The first European-American settler in the area was John A. Binford in 1834. He built the first home in the area, and developed his property as a cotton plantation. He became one of the region's most successful planters and large slaveholders. Binford was elected to the Mississippi Legislature. Duck Hill was a trading center for the cotton planters.

During the Civil War, Binford's sons, James R. and John A. Jr., helped lead the Confederate "Company E" from Duck Hill, known as the "McClung Rifles". James R. Binford later was elected to the Mississippi State Senate, where after the Reconstruction era, he wrote the Jim Crow laws for Mississippi.[4][5]

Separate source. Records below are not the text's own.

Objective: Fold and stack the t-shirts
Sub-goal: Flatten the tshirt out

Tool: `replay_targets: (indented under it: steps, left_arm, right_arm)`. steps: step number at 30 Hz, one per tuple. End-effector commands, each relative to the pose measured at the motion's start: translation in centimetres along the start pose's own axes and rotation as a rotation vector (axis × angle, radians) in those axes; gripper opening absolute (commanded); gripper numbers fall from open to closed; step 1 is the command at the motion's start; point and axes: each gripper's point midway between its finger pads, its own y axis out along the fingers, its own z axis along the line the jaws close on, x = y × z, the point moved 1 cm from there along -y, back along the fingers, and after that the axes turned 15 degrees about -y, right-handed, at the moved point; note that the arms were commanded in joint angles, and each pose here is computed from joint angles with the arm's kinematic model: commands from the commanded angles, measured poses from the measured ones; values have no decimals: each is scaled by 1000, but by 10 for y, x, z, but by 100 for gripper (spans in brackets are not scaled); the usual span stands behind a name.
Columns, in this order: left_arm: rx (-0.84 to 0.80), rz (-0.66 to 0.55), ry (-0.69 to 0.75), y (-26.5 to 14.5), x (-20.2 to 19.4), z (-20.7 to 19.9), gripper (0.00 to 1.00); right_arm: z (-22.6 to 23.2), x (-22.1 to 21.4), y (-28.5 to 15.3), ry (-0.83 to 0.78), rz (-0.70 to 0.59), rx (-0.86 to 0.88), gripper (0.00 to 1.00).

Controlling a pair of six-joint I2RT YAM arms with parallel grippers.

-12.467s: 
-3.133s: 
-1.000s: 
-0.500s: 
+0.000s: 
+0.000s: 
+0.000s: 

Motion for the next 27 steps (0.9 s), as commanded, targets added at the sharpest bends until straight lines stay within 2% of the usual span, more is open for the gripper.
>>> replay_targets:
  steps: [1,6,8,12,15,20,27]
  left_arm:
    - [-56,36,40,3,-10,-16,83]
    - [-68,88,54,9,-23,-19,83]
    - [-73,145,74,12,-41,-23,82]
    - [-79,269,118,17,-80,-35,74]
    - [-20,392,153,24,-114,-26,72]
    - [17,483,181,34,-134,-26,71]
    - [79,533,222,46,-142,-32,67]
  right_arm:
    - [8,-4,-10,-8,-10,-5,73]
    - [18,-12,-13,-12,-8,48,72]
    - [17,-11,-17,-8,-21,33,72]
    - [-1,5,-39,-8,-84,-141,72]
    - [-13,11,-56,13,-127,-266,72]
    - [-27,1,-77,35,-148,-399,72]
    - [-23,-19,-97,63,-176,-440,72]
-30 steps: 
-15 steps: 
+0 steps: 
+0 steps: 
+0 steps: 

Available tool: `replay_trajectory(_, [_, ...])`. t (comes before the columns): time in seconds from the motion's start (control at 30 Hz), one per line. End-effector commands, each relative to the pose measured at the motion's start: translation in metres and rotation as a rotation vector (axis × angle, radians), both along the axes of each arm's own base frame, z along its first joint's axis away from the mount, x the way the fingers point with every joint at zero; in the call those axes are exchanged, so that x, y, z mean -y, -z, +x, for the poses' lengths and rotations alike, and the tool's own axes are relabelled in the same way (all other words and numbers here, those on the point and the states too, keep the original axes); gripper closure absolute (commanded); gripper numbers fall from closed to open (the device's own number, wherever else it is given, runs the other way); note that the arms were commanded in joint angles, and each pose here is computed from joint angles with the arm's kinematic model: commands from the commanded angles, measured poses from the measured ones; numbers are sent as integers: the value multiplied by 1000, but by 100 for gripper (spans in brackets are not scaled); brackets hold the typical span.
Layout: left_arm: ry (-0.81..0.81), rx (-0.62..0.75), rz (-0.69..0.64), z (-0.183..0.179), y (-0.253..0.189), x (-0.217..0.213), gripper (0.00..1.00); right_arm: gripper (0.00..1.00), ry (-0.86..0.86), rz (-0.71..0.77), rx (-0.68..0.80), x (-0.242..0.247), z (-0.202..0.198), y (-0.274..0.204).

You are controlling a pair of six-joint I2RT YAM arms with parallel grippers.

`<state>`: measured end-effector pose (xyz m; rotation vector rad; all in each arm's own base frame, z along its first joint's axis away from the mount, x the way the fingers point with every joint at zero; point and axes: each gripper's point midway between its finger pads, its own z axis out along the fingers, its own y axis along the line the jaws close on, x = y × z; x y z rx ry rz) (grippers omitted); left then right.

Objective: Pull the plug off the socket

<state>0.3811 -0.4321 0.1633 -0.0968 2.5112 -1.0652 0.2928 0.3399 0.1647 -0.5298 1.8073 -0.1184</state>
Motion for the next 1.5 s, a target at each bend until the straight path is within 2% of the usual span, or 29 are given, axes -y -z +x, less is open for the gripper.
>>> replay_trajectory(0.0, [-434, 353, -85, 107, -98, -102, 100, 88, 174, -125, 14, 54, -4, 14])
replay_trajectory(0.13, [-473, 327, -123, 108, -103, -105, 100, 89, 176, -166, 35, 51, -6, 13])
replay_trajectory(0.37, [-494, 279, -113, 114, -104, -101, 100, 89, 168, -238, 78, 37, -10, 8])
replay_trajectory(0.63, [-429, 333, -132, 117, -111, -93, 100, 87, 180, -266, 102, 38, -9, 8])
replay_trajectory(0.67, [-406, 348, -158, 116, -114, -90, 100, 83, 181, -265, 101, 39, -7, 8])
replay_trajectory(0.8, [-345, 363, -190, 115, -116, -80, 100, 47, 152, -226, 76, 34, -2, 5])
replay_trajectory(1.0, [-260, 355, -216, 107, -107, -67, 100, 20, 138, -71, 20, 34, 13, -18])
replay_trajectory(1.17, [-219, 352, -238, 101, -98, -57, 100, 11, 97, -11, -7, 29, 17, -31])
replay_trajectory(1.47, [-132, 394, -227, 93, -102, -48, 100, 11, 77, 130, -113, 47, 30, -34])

In 1856 the Illinois Central Railroad completed a line from Chicago to New Orleans, and it built a depot at Duck Hill. This stimulated its businesses. Premier passenger trains such as the City of New Orleans and the Panama Limited once passed through the town.[6] The line is now used for freight operation by the Grenada Railway.

A train wreck occurred at Duck Hill on October 19, 1862, when in the early morning hours two trains collided head-on, killing 34 men. Most of the dead where Confederate soldiers. It was the South's worse loss of life in a train accident to that time.[7]

In 1887, regional businessmen hoped that Duck Hill would become a thriving mill town after iron ore was found nearby. Financial speculation followed. Tour of our Southern Correspondent reported in the New York Times:

Duck Hill is the euphonious appellation of a straggling wee bit of a hamlet down in the depths of Mississippi, a dozen miles or so from Grenada, on the Illinois Central Railroad, known to the world and to history in something less than a wholesale way.[8]

Duck Hill was the site of a railroad robbery in 1888. Two armed men, Rube Burrow and Joe Jackson, clung to the outside of a train as it left the station, then climbed to the engine cab where they ordered the engineer to stop the train about a mile north of town. The robbers plundered the express car's safe of $3000, killing one man who tried to help.[9][10]

20th century to present

In 1930, the Lloyd T. Binford High School opened in Duck Hill. (It was named for Lloyd T. Binford, son of state senator James R. Binford, who had become a Memphis insurance executive and film censor. He was noted for his views on "Southern womanhood" and white supremacy.) The city also built an agriculture education facility for its vocational students. A new elementary school was constructed in 1963. The schools have since closed because of declining population. The high school's gymnasium is used as a community center. In 2012, a committee of volunteers was established to preserve the high school, which has suffered from vandalism.[11]

During World War II, African Americans were among soldiers trained and stationed in the South. In 1943, fifteen armed black soldiers from nearby Camp McCain came to Duck Hill during the night and began firing into the town. There were no injuries. The soldiers were upset about a recent white assault against a group of black soldiers at Starkville, Mississippi.[12][13]

Senator Trent Lott, whose father sharecropped a stretch of cotton field in Duck Hill during the 1940s, said in 1999 while supporting a bill for public education: "I am a product of public education from the first grade through the second, third, and fourth grades where I went to school at Duck Hill, Mississippi, and I had better teachers in the second, third, and fourth grades in Duck Hill, Mississippi, than I had the rest of my life."[14][15]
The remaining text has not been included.